La première victoire de l'ASSE à domicile rassure. Face à Clermont, et malgré une fin de match tendue, les Stéphanois ont répondu présents en enchaînant une deuxième victoire consécutive. Décryptage dans le dernier Sainté Night Club.
Toujours invaincus, les Verts réalisent un début de saison canon. Face à Sochaux, Saint-Étienne a rapidement imposé son rythme, avant de maîtriser, contre Clermont, une équipe pourtant rôdée à la Ligue 2.
"Le fait d'enchaîner deux victoires et d'inscrire six buts, ça prouve que nous ne manquons pas notre début de saison", analyse Gabriel, rédacteur et chroniqueur pour Peuple Vert.
L'ASSE fait plier Clermont au sang-froid
À Geoffroy-Guichard, les Stéphanois n'ont laissé aucune chance à leur adversaire du soir. Dès le coup d'envoi, "Clermont ne sort pas du tout de son camp et se retrouve étouffé par un pressing très intense", a observé Gabriel.
La sortie sur blessure de João Ferreira, victime d'un violent choc à la tête, a toutefois créé un léger flottement chez les Verts. "La blessure de Ferreira nous a fait du mal, parce qu'elle a incité un triple changement, détaille Sylvain. Pedro est passé arrière droit, Bernauer est passé arrière gauche et il y a eu l'entrée de Svetlin. Il y a eu de la désorganisation au niveau du pressing derrière."
Mais les hommes de Ian Cathro ont su maintenir le rythme malgré ce léger trou d'air. Vingt minutes plus tard, Irvin Cardona trompait Théo Guivarch pour la balle du 1-0.

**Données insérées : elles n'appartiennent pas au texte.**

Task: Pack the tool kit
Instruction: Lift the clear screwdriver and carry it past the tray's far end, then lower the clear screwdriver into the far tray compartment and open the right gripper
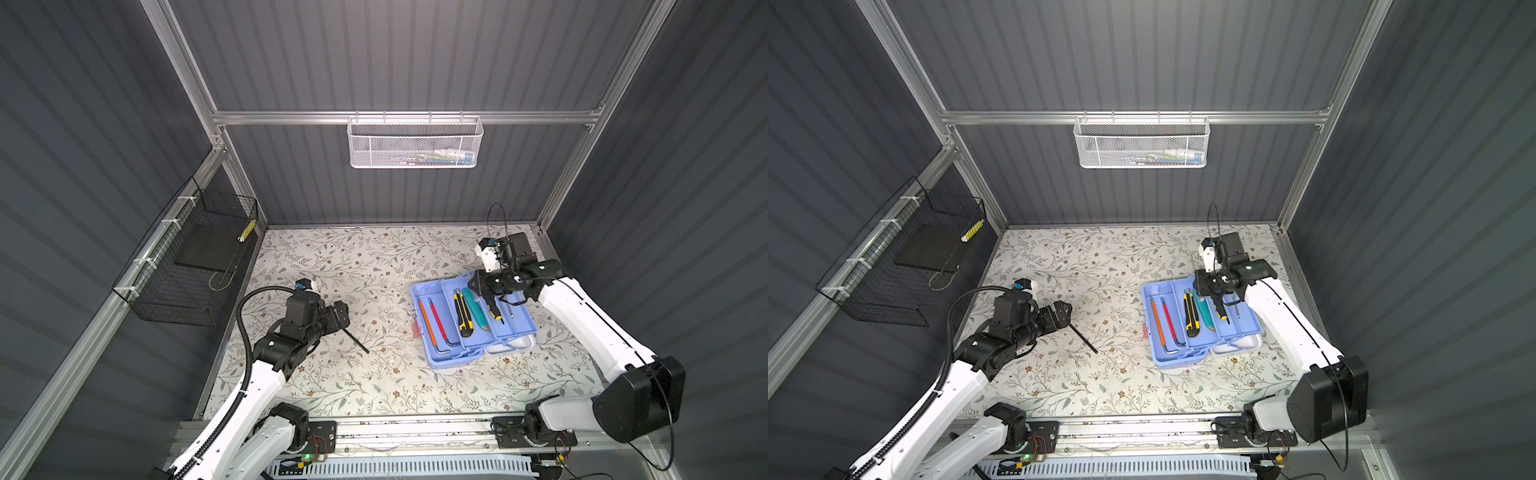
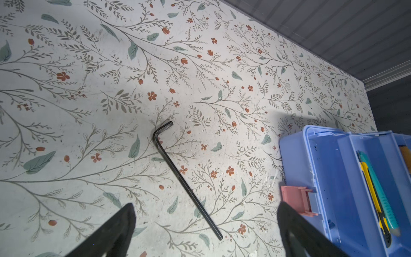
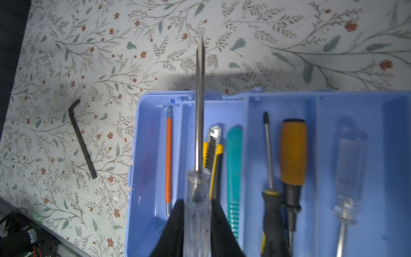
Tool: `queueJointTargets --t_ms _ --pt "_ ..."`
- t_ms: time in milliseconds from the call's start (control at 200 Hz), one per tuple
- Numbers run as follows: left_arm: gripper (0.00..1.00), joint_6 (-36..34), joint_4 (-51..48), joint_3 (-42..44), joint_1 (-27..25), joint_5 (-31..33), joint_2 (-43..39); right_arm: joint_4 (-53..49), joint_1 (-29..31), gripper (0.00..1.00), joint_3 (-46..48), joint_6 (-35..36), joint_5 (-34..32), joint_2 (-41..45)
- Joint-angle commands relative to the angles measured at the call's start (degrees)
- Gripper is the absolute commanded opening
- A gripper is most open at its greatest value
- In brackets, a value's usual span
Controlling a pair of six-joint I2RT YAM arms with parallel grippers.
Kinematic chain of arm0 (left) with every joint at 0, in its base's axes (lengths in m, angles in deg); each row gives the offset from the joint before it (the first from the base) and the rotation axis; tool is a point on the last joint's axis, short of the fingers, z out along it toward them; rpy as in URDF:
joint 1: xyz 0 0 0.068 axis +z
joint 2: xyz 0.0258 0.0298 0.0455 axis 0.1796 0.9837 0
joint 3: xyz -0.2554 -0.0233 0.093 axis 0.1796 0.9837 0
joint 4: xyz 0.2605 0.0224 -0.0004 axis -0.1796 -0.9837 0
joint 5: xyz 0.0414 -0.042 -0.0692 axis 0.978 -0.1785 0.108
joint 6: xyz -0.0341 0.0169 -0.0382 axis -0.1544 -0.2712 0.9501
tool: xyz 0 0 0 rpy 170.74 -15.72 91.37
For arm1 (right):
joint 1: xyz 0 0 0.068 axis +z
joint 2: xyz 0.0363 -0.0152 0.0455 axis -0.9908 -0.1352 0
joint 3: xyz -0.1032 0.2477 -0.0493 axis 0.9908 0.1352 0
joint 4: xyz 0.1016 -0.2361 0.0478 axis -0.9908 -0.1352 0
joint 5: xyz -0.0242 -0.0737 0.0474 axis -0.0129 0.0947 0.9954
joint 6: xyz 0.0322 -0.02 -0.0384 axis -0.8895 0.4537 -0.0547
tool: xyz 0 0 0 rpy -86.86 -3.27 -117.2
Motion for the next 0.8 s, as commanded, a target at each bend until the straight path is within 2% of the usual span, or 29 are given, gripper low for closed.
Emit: queueJointTargets --t_ms 0,240,325,395,555,625,796 --pt "0.99 -1.3 1.2 -1.4 -0.3 -0.7 1.2 -7.2 -3.2 0.0 -0.5 1.6 -3.1 1.1" --pt "0.99 -4.4 0.4 -3.2 -0.3 0.9 4.8 -11.8 -7.7 0.0 0.6 1.9 -14.6 2.3" --pt "0.99 -5.9 0.6 -3.0 -0.3 1.3 5.2 -11.0 -8.8 0.0 1.5 2.3 -15.9 2.6" --pt "1.0 -6.7 -0.2 -2.9 -0.3 4.5 6.1 -10.5 -9.1 0.0 1.9 3.4 -16.8 2.3" --pt "1.0 -7.4 -0.7 -2.6 -0.3 6.4 7.2 -10.9 -9.2 0.0 1.6 5.0 -23.4 0.6" --pt "0.99 -7.0 0.5 -1.6 -0.3 6.5 7.2 -8.2 -9.2 0.0 2.9 6.8 -24.6 0.8" --pt "0.99 -7.8 0.2 -2.2 -0.3 7.4 9.9 -6.5 -9.2 0.0 4.8 8.5 -23.0 2.1"
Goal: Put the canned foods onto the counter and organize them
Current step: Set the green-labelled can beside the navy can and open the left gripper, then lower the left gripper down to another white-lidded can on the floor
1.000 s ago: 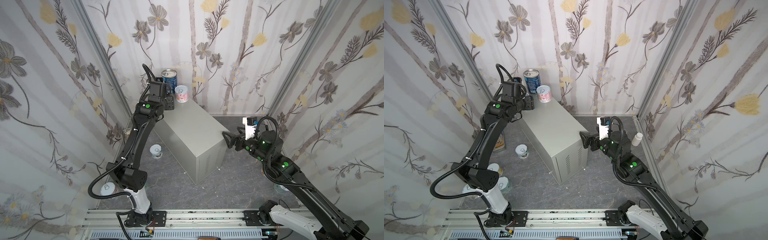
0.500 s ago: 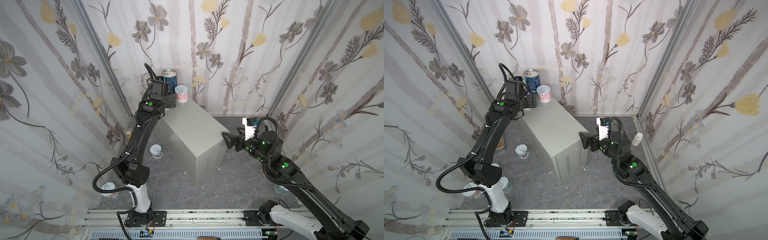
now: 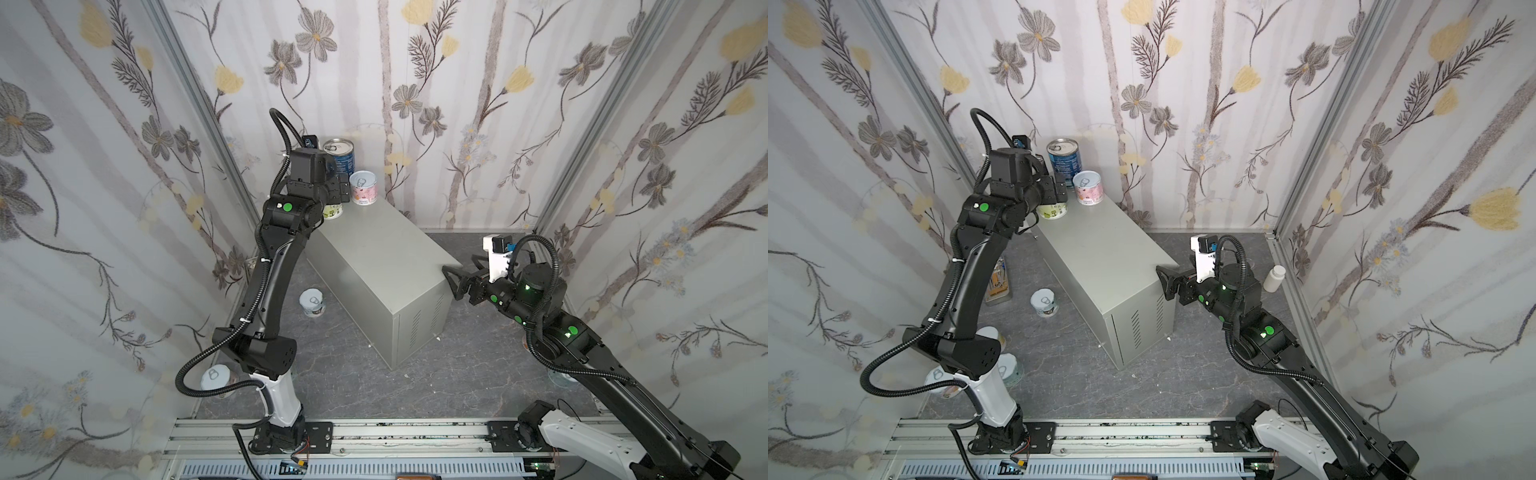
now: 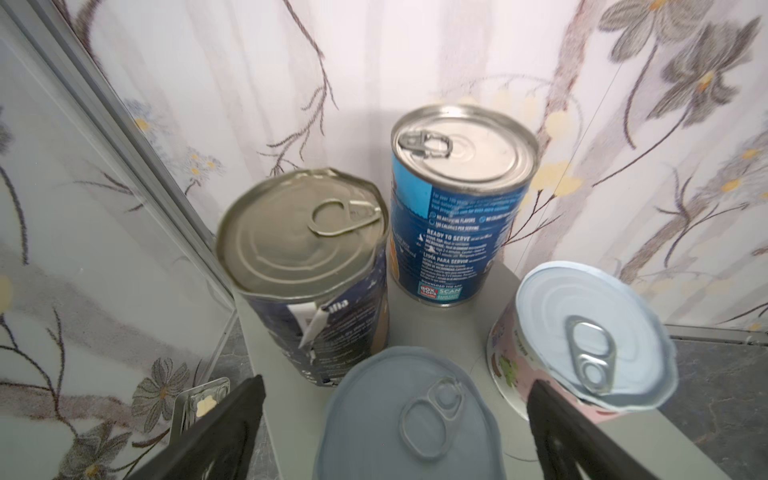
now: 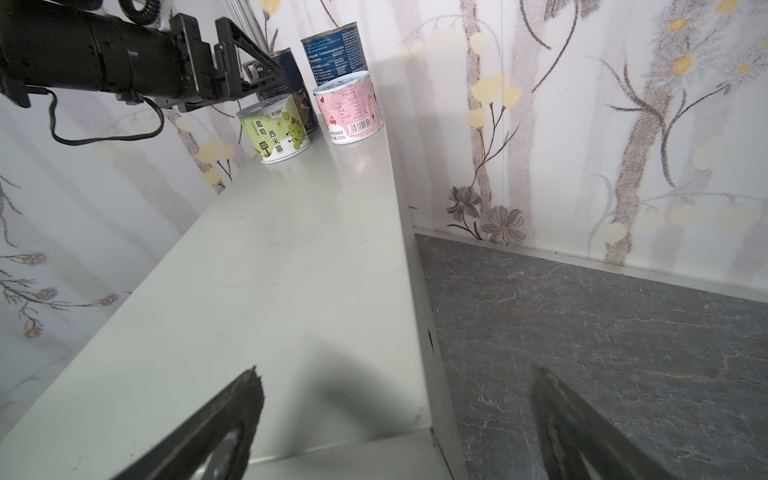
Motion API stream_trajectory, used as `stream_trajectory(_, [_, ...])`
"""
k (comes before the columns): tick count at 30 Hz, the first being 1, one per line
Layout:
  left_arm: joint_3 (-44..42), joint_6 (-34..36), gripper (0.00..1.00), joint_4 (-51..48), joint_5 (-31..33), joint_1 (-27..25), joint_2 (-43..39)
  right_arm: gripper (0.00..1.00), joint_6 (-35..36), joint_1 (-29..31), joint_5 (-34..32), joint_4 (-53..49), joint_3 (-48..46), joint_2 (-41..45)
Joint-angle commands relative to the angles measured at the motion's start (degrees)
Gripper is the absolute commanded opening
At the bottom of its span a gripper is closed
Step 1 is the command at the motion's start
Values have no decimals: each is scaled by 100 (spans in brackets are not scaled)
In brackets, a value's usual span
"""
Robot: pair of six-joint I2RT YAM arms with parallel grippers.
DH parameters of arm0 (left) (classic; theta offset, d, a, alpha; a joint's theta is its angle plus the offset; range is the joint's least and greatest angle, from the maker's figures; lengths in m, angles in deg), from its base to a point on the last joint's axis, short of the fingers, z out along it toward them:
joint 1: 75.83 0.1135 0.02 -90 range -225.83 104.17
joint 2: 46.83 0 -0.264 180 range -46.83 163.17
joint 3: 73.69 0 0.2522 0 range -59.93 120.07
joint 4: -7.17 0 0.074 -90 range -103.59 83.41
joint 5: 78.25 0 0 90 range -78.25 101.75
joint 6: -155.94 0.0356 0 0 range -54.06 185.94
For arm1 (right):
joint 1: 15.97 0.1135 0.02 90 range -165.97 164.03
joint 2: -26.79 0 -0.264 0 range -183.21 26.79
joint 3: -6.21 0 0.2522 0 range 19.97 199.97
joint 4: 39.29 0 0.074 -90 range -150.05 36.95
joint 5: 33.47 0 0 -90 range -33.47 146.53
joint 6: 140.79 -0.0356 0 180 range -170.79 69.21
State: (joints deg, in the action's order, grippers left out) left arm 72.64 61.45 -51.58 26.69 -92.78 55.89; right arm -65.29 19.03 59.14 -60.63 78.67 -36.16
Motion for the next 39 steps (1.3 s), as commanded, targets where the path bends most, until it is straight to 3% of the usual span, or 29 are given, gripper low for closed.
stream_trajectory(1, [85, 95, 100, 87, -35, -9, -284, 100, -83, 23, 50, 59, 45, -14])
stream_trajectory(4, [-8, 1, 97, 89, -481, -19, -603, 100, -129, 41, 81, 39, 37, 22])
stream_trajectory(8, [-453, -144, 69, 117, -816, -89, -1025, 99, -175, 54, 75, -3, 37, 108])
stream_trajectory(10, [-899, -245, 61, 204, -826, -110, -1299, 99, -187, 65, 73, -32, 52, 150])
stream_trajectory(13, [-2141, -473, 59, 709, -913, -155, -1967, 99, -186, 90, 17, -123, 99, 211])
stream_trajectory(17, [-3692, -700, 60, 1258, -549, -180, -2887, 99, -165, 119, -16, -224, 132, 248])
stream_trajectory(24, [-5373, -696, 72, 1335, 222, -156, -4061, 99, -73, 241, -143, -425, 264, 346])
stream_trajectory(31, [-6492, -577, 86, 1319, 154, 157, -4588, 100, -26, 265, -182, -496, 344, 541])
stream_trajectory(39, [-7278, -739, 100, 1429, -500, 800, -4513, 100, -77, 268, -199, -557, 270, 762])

Pour l'emporter, Saint-Étienne s'est notamment appuyé sur un Jakob Breum très remuant. Précieux par ses multiples appels, le Danois a mis le feu à la pelouse du Chaudron pendant les 90 minutes de jeu avec, à la clé, sa deuxième réalisation sous la tunique verte. "C'est le maestro, c'est lui qui dicte le jeu", assure Gabriel. "Techniquement, tu sens qu'il est bien au-dessus de la mêlée", conclut Gabriel.
Des promesses et des réglages toujours en cours
Cette deuxième victoire consécutive ne ment pas. Le jeu prôné par Ian Cathro s'installe de mieux en mieux du côté des Verts. Quelques axes d'amélioration demeurent toutefois, à commencer par un démarrage encore un peu lent.
"Le problème avec Duffus, c'est que c'est un joueur qui marche à la confiance, note Sylvain. Quand il ne l'a pas, au regard de son bagage technique limité, il est très exposé. Il visait une place dans le onze cette saison et le décalage avec son temps de jeu crée une vraie déception."
Autant de réglages à effectuer pour transformer ces prémisses prometteuses en une mécanique parfaitement huilée.